After ascending through cedar and maple woodlands the path descends past a cemetary and down into a hollow with the huge wooden structure of the main temple Maniden towering above.
There are many smaller buildings that once comprised a thriving Tendai Buddhist monastery. Even though now it is mostly quiet with visitors slowly wandering through, taking pictures and admiring the beauty of the place it was once home to hundreds of monks living their lives according to principles of Tendai Buddhism, a tradition that originated in China, and flourished in Japan starting more than 1000 years ago. Tendai is alive and well world wide, headquartered at Enryakuji on Mount Hiei near Kyoto, but with branches all over the world including in America and England.
One interesting thing for me in visiting a place like Engyoji is that there is no distinction here between what we in the West usually think of as two separate “religions” — Buddhism, which arose in India and then spread throughout Asia, coming to japan some 1500 years ago, and the indigenous Shinto, which is a modern name for the many cults devoted to the gods who inhabit the woods and mountains as well as cities of Japan. Even though there have at times been conflicts between these two traditions, at the moment they live happily together.
If you are ever in Himeji, it is well worth the time to visit Engyoji. You can take the ropeway, but I much recommend walking in the footsteps of the monks who have been coming here since Maniden was first built more than 1000 years ago.
To find out more please visit Engyoji’s home page: english 日本語
2 thoughts on “Mount Shosha and Engyoji”
Thank you. Really interesting. This place is beautiful and as an American I’m always amazed with places that are this kind of history since (except for a few protected areas) we seem to want to tear down and rebuild about every 50 years.
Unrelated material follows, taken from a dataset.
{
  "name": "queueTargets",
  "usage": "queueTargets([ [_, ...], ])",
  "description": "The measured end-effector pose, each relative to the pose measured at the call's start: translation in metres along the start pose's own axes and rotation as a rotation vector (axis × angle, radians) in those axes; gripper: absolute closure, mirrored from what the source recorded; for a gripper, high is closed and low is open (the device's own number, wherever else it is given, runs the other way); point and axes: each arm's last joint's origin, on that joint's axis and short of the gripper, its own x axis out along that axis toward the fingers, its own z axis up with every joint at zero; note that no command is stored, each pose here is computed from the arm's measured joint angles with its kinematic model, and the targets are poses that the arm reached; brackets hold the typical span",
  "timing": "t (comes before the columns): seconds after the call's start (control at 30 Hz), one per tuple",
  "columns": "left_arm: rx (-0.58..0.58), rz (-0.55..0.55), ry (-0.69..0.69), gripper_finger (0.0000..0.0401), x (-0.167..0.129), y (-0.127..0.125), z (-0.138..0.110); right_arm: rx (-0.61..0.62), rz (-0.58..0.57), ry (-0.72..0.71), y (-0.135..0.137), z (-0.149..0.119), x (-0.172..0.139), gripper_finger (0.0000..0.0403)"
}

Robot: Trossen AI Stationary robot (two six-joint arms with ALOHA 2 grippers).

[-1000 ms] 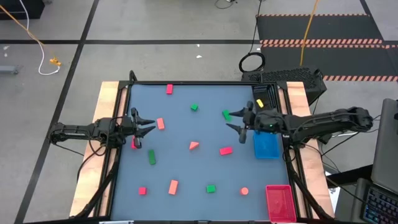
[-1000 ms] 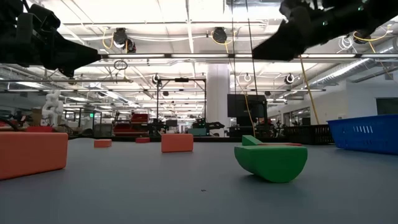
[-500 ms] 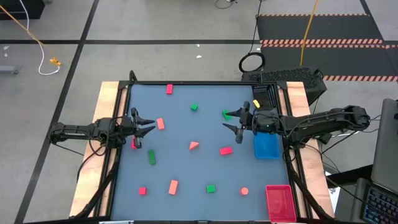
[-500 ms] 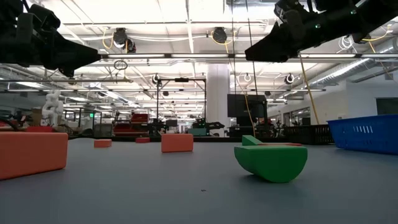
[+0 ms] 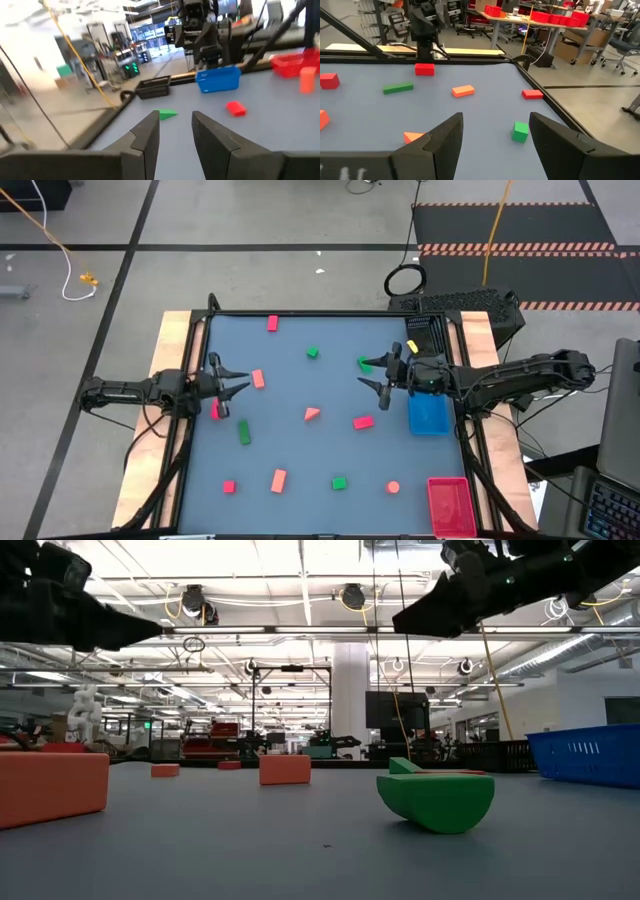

Yes the history here has been amazing to see! Since the historic buildings are made of wood, they too are periodically rebuilt — this is a humid place in the summer and so the wood no doubt rots eventually. And then many historical sites have been destroyed one or many times. Oda Nobunaga completely destroyed Engyoji, and some other temple complexes as well since these temples had way too much power for his liking. But they were rebuilt after being burned down. I don’t know if they were built exactly the same way the second time around, but maybe they were. And the complexity of these wooden structures, and the fact that they were all built with hand tools suggests that rebuilding took a long, long time. Still some of these wooden structures are themselves older than anything in the USA, even if they were rebuilt.